◆ Task description:
The required answer is the count of lines in the records that contain "white", with no other text.

◆ Records for the exercise:
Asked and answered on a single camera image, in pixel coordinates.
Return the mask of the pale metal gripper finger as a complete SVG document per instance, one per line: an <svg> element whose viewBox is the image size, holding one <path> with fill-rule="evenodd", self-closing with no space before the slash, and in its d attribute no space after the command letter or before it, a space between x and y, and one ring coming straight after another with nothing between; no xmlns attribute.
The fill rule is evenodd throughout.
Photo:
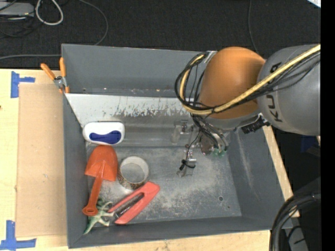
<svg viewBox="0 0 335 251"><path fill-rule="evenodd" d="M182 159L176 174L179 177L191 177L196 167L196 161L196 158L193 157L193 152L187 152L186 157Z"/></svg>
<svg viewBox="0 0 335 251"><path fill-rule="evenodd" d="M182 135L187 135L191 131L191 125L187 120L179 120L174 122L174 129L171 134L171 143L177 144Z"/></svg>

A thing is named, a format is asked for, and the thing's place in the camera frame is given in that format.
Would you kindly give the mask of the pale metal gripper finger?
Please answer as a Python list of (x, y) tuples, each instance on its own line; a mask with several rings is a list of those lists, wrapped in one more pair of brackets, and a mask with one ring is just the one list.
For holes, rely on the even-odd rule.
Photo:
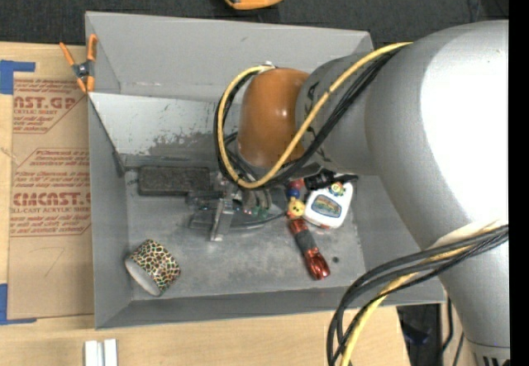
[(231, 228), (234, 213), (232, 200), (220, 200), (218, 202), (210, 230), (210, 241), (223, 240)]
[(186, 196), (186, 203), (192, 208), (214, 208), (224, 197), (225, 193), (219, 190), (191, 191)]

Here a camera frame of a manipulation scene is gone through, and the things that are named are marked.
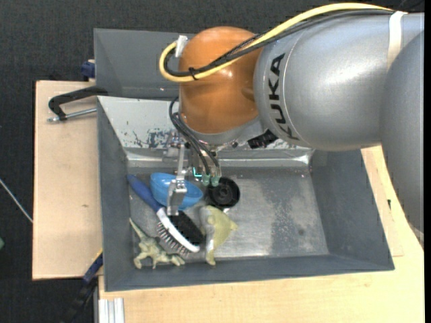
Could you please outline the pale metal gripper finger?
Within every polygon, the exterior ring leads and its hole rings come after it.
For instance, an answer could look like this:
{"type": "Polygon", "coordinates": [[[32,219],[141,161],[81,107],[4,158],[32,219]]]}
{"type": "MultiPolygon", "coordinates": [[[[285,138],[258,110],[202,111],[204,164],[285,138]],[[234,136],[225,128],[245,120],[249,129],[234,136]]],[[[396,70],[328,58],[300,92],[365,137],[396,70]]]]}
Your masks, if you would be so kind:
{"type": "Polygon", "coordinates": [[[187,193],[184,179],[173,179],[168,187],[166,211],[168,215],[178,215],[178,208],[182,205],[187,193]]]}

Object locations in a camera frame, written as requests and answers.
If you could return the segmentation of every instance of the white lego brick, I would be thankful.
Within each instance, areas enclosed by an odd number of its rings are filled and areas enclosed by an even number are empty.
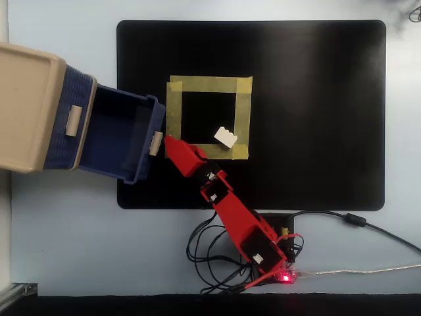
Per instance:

...

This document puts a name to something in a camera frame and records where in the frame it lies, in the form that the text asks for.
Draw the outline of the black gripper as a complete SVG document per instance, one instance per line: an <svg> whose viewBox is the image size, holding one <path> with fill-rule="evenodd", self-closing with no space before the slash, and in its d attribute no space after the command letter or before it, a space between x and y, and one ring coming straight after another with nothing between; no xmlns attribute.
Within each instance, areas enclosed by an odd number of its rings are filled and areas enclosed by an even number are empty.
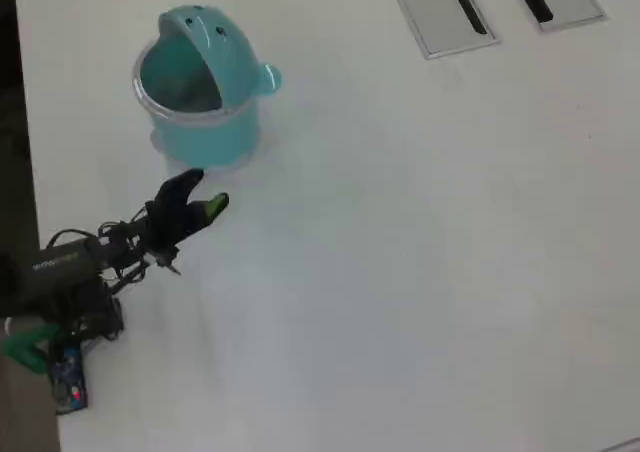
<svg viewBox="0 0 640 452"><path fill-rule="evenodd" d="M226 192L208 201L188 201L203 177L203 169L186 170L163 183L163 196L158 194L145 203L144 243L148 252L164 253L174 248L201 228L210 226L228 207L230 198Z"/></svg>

---

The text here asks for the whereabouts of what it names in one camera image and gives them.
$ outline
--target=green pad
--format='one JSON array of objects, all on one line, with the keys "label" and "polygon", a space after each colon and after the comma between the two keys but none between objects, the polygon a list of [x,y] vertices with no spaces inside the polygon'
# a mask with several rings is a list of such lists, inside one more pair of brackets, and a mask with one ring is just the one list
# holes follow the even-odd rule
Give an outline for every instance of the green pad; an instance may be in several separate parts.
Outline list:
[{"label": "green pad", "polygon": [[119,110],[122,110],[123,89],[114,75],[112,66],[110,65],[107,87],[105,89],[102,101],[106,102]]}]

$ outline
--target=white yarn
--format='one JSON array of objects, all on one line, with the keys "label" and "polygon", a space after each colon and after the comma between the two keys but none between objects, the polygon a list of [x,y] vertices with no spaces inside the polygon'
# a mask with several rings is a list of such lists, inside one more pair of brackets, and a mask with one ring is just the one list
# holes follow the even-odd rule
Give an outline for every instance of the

◆ Solution:
2